I find strange no notices that the Original Deathlok/Colonel Luthor Manning-a name sounding like a black person and partially derived from the last of the guy Glen Manning,who bares some resembalence to Deathlok,in the old 1950's movie Colossal Man,was married a black woman and may have a black man,until somebody drew Manning as a white guy.Nothing wrong with mixed marrages,but all other Deathloks are black guys and initial drawings of Deathlok,especially in first issue look more like a black man,that the white guy Rick Buckler drew later on.And also DC Comics goes and creates their own Cyborg character-who looks similar to Deathlok and he's black.Could it somebody at Marvel couldn't a black cyborg or another black character and had Buckler draw a ''White Guy'' instead ?I know there is Luke Cage and Black Panther out there,but did Marvel consider either,at the time good comics or just flops ?
Just wondering...
From every interview I've read with Rich Buckler on the subject, it seems that he always intended Deathlok to be a white guy, although I can see why you might question that. And yes, the name Luther Manning has always reminded me of poor Col. Glenn Manning!

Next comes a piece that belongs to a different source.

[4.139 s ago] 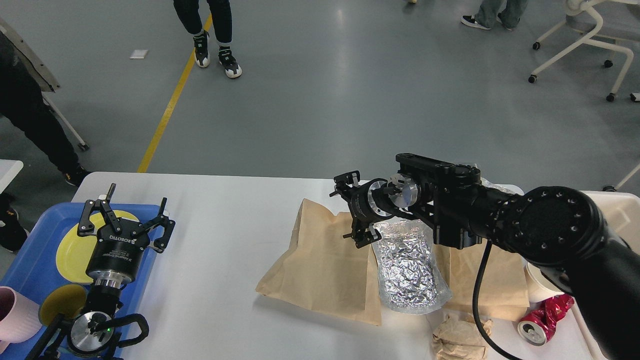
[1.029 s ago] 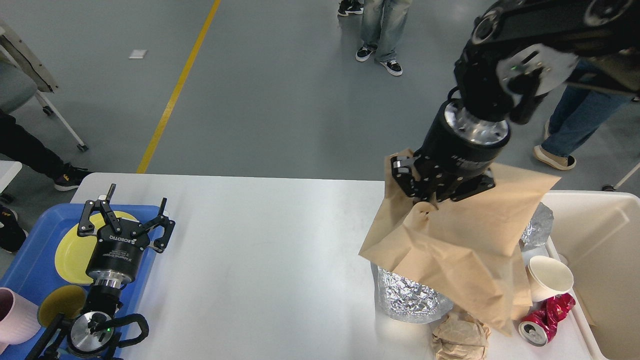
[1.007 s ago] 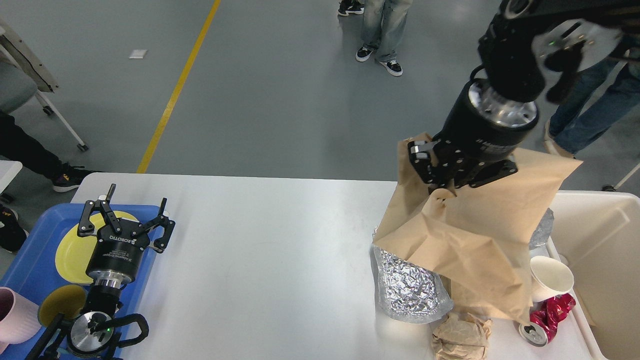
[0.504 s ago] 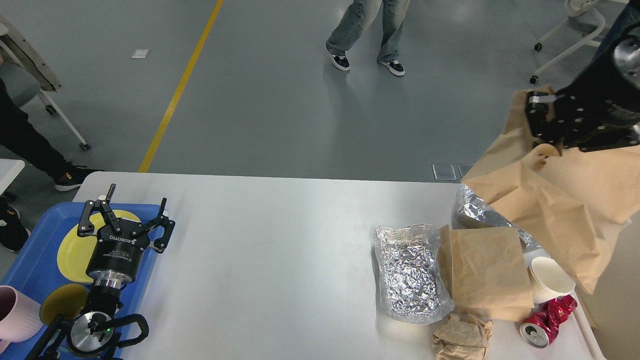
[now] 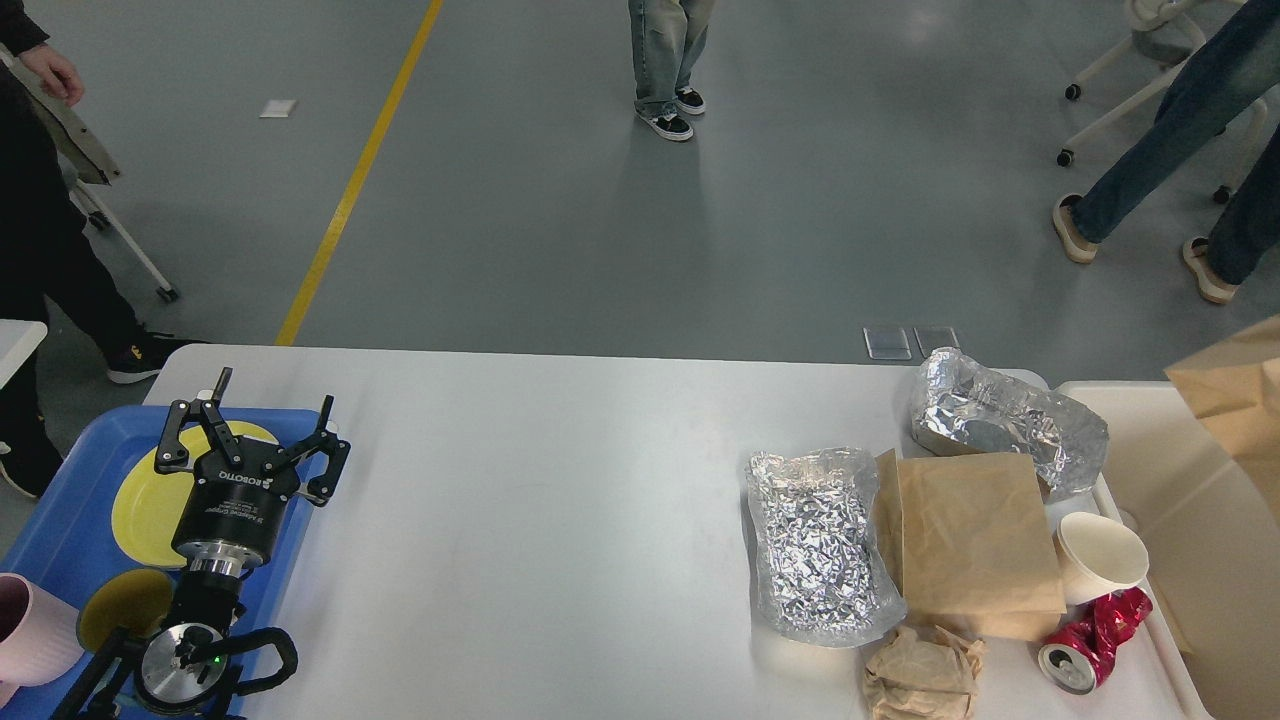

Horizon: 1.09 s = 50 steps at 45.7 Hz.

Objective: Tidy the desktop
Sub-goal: 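Release the bag in the bin and withdraw the right gripper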

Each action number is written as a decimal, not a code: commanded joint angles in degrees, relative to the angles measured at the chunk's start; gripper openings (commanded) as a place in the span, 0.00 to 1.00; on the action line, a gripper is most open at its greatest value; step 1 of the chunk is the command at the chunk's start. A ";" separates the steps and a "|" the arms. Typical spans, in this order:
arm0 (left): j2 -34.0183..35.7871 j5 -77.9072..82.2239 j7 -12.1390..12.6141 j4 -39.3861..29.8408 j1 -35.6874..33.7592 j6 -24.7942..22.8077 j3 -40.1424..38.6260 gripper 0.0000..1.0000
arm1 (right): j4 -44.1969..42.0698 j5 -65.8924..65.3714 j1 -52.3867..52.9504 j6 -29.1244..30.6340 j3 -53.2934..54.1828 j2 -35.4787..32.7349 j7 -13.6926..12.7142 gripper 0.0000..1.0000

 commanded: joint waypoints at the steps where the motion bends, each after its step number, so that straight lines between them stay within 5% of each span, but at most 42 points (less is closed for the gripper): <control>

That was my first Deathlok comic, and even though--as an 11-year-old newbie--I found the narrative a bit confusing, I could still sense that there was something special, something, y'know, MARVEL going on here. I filled the holes in my collection with back issues in later years, and to this day I remain disappointed not only that the strip didn't make it, but also that the character was so (further) abused during the lengthy tying-up of his plotlines. Good to see I'm not alone in my Deathlok-love.
I truly believe that deathlok was the inspiration for RoboCop. A good example of a brilliant concept that didn't know where to go.